**Task to complete**
All of the data is to be set down again without any alteration.

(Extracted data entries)
○ ○ ○ ○ ○ ○ ○
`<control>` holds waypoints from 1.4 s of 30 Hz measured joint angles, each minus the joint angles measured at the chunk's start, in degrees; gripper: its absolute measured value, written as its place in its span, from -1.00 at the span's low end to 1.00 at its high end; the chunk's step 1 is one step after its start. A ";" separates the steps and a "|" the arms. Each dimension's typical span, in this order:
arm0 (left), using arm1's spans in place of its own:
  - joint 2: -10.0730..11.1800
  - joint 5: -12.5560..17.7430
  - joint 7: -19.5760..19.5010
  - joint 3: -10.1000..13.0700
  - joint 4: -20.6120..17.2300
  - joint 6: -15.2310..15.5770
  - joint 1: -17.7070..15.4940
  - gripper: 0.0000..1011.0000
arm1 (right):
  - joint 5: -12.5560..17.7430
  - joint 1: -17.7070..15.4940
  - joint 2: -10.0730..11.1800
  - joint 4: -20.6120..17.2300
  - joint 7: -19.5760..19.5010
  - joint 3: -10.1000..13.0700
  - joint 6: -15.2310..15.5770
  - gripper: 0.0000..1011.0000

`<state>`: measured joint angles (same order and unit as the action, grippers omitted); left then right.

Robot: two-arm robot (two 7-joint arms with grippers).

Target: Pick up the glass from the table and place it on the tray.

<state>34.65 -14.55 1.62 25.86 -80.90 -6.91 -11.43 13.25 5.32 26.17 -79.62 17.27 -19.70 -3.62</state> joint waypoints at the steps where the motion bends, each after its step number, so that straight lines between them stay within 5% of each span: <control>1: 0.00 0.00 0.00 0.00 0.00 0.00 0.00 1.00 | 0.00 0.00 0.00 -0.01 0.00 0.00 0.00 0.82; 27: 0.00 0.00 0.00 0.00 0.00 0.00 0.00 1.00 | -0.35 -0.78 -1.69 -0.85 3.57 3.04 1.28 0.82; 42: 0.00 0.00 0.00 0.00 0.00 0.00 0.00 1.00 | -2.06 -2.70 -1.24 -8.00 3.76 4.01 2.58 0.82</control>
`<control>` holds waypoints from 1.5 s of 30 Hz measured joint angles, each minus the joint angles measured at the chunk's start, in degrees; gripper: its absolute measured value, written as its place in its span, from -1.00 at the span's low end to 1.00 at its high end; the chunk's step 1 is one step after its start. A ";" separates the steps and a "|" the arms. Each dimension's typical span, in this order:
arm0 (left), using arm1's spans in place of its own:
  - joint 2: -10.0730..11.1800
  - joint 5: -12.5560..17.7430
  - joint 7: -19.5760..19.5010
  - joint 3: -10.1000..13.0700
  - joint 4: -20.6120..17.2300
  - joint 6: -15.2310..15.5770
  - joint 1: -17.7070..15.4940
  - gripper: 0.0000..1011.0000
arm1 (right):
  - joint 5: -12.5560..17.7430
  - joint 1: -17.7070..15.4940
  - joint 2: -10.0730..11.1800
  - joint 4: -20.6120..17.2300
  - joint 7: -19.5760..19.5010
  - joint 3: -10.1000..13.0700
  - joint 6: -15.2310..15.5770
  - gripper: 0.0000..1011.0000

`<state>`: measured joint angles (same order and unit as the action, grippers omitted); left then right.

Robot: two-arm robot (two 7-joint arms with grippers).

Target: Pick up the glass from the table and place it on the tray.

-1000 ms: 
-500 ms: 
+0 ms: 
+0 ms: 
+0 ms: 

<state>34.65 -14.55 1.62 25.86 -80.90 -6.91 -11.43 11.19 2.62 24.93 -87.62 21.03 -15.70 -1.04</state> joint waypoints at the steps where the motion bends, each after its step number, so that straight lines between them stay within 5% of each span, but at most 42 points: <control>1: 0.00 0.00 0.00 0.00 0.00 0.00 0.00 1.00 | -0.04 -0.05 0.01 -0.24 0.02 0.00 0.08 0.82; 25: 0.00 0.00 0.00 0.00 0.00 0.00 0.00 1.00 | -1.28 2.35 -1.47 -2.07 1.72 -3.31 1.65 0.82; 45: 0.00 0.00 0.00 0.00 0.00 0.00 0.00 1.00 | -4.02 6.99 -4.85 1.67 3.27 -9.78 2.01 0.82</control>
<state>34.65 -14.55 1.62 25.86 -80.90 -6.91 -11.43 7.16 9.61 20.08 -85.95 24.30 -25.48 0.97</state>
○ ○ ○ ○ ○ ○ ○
**Solution to this exercise**
`<control>` holds waypoints from 1.4 s of 30 Hz measured joint angles, each minus the joint angles measured at the chunk's start, in degrees; gripper: its absolute measured value, written as its place in its span, from -1.00 at the span's low end to 1.00 at its high end; the chunk's step 1 is one step after its start. A ";" separates the steps and a "|" the arms. Each dimension's typical span, in this order:
arm0 (left), using arm1's spans in place of its own:
  - joint 2: -10.0730..11.1800
  - joint 5: -12.5560..17.7430
  - joint 7: -19.5760..19.5010
  - joint 3: -10.1000..13.0700
  - joint 4: -20.6120..17.2300
  - joint 6: -15.2310..15.5770
  - joint 1: -17.7070..15.4940
  - gripper: 0.0000..1011.0000
arm1 (right):
  - joint 5: -12.5560..17.7430
  - joint 1: -17.7070..15.4940
  - joint 2: -10.0730..11.1800
  - joint 4: -20.6120..17.2300
  - joint 7: -19.5760..19.5010
  - joint 3: -10.1000..13.0700
  - joint 6: -15.2310..15.5770
  - gripper: 0.0000..1011.0000

`<state>`: measured joint angles (same order and unit as the action, grippers omitted); left then right.

Robot: two-arm robot (two 7-joint arms with grippers).

Target: Pick up the glass from the table and place it on the tray.

<state>34.65 -14.55 1.62 25.86 -80.90 -6.91 -11.43 13.25 5.32 26.17 -79.62 17.27 -19.70 -3.62</state> joint waypoints at the steps where the motion bends, each after its step number, so that straight lines between them stay within 5% of each span: <control>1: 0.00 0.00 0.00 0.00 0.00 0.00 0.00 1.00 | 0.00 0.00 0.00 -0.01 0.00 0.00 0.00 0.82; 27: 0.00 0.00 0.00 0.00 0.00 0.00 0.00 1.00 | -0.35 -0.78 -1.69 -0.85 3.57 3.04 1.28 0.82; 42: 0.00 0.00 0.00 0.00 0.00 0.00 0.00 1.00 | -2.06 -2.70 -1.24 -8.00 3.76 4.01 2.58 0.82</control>
`<control>` holds waypoints from 1.5 s of 30 Hz measured joint angles, each minus the joint angles measured at the chunk's start, in degrees; gripper: its absolute measured value, written as its place in its span, from -1.00 at the span's low end to 1.00 at its high end; the chunk's step 1 is one step after its start. A ";" separates the steps and a "|" the arms. Each dimension's typical span, in this order:
arm0 (left), using arm1's spans in place of its own:
  - joint 2: -10.0730..11.1800
  - joint 5: -12.5560..17.7430
  - joint 7: -19.5760..19.5010
  - joint 3: -10.1000..13.0700
  - joint 4: -20.6120..17.2300
  - joint 6: -15.2310..15.5770
  - joint 1: -17.7070..15.4940
  - gripper: 0.0000..1011.0000
arm1 (right):
  - joint 5: -12.5560..17.7430
  - joint 1: -17.7070..15.4940
  - joint 2: -10.0730..11.1800
  - joint 4: -20.6120..17.2300
  - joint 7: -19.5760..19.5010
  - joint 3: -10.1000..13.0700
  - joint 6: -15.2310..15.5770
  - gripper: 0.0000..1011.0000

`<state>`: measured joint angles (same order and unit as the action, grippers omitted); left then right.

Robot: two-arm robot (two 7-joint arms with grippers).

Target: Pick up the glass from the table and place it on the tray.

-1000 ms: 
-500 ms: 
+0 ms: 
+0 ms: 
+0 ms: 

<state>34.65 -14.55 1.62 25.86 -80.90 -6.91 -11.43 11.19 2.62 24.93 -87.62 21.03 -15.70 -1.04</state> joint waypoints at the steps where the motion bends, each after its step number, so that straight lines between them stay within 5% of each span, but at most 42 points: <control>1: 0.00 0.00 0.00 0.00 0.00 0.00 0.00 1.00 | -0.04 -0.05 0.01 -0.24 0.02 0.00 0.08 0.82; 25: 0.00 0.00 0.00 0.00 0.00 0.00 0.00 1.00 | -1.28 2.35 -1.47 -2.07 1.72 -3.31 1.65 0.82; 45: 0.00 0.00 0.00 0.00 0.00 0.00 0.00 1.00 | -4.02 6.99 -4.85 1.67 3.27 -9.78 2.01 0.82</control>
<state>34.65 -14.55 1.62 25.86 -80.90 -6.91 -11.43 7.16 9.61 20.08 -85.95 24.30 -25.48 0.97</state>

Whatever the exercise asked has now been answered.